I am pretty tired. I completed my second Pilates intensive over the previous 4 days. This involved going to the studio and doing anatomy/practical work/Pilates theory for around 8 hours per day. I’m loving it! Not only is the work fascinating, the girls I’m doing it with are just such good quality human beings. I feel so blessed.
We have similar interests and together we have fostered a really supportive environment (which, according to our teacher, isn’t always the case). Every day we lunched at an incredible whole foods café called The Farm.
I’ve learned so much amazing information and I hope that I can integrate some aspects of it into this blog one day soon. The mind is an incredible healer of the body. I can’t wait until the next intensive! Until then I have a lot of observation/teaching/personal hours to complete, books to study and assessments to write.
Today is a rare rest day, and I’m gritting my teeth trying to relax. I really didn’t want to go outside today, but it just got too beautiful out there (look, I’m not complaining, I’m just saying) so I went for a walk down to the beach. I stood there for a while with the wind in my hair, willing myself to be the normal type of human who gets lost in their own thoughts and the beauty of nature when they stare out at the majestic ocean. After about 2 minutes (a stretch for me), all I was thinking about was a) making my next snack, and b) watching Bloodline on Netflix to find out who killed the Hispanic refugees, so I headed back inside like the delicious, squishy marshmallow-coloured woman that I am.
My housemates Kelsea, Lydia and I chatted and watched Daredevil. It was lovely to have them around.
Last week, I found myself in Manly alone, waiting to catch up with a delightful friend. I became a little bored, and I now realise this should never happen to me in Manly.
I need to be supervised around all of the cafes. In one fell swoop, I descended upon a juice stall and spent $16 on 2 juices. Where on earth do I think my financial status stands? I am such a sucker for advertising, but let me tell you, I felt pretty darn immortal after I got them into me. One was a green juice, and it tasted like a tropical rainforest/a green meadow under the golden sun.
The other was a ‘shot’, which felt really more like detonating a bomb inside of my mouth…
TOMORROW, I’m moving all the rest of my stuff out of the apartment and cleaning the entire kitchen; Lord help me.
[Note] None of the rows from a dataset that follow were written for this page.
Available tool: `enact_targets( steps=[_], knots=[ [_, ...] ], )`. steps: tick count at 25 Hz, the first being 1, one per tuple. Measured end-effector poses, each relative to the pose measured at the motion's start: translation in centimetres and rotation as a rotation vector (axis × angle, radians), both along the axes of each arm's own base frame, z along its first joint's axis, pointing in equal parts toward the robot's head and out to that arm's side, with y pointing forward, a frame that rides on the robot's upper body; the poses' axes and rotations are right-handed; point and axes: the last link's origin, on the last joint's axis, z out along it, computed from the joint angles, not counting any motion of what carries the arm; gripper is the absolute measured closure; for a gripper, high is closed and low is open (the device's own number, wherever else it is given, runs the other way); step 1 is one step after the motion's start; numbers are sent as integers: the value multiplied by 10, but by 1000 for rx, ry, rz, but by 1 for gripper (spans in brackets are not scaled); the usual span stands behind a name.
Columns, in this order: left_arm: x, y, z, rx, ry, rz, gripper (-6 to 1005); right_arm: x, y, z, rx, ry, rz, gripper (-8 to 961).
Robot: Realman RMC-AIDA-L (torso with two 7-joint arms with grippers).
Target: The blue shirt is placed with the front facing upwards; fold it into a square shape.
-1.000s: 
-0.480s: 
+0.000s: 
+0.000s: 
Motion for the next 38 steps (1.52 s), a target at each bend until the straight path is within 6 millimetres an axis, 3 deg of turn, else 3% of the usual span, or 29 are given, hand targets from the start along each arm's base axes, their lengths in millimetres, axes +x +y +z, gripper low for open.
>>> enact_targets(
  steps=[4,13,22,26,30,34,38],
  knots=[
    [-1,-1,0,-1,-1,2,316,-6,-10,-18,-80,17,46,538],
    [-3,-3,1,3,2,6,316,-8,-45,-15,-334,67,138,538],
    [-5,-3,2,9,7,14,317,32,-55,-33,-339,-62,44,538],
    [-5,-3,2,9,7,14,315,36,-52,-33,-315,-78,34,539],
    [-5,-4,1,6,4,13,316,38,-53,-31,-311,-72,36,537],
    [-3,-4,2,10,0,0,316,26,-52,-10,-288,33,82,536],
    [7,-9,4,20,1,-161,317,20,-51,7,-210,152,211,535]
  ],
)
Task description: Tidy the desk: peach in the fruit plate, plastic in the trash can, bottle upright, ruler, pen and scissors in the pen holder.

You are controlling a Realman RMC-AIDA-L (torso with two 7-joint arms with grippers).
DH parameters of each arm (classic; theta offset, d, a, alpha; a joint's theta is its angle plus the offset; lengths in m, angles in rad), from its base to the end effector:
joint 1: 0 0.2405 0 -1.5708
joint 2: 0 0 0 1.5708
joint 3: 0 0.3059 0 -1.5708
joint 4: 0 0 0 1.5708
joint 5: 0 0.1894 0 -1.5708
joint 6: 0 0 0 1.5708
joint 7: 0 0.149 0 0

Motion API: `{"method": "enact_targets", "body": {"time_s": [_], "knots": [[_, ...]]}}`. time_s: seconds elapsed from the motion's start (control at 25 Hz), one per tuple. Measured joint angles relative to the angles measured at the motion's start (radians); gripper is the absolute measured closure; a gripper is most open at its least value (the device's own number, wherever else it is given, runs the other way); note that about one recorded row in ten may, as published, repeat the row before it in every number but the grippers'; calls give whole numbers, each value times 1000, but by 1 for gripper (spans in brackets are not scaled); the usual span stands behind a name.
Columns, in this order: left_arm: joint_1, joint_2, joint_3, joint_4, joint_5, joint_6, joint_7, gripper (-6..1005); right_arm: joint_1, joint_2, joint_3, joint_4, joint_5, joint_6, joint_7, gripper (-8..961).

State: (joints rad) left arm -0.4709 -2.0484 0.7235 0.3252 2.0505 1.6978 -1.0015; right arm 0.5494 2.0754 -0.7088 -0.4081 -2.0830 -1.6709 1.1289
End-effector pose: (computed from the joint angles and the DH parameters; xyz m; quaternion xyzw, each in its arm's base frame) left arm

We haven’t even opened the broken dishwasher for a year and I’m afraid of what might jump out at me.
I don’t entirely know what this blog post is about. Thank God for Thinking Out Loud Thursdays. I want another snack. And I still haven’t found out who killed the Hispanic refugees.
Do you have a specific favourite food that you denied yourself for a long time in the ED and during recovery?
Are you known to spend a fabulous/silly amount of money on ‘whole foods’ or fancy juices and smoothies? (Because you’re totally worth it, and I want to know I’m not alone in this).
What is the strangest flavour of chips you’ve ever seen or tried?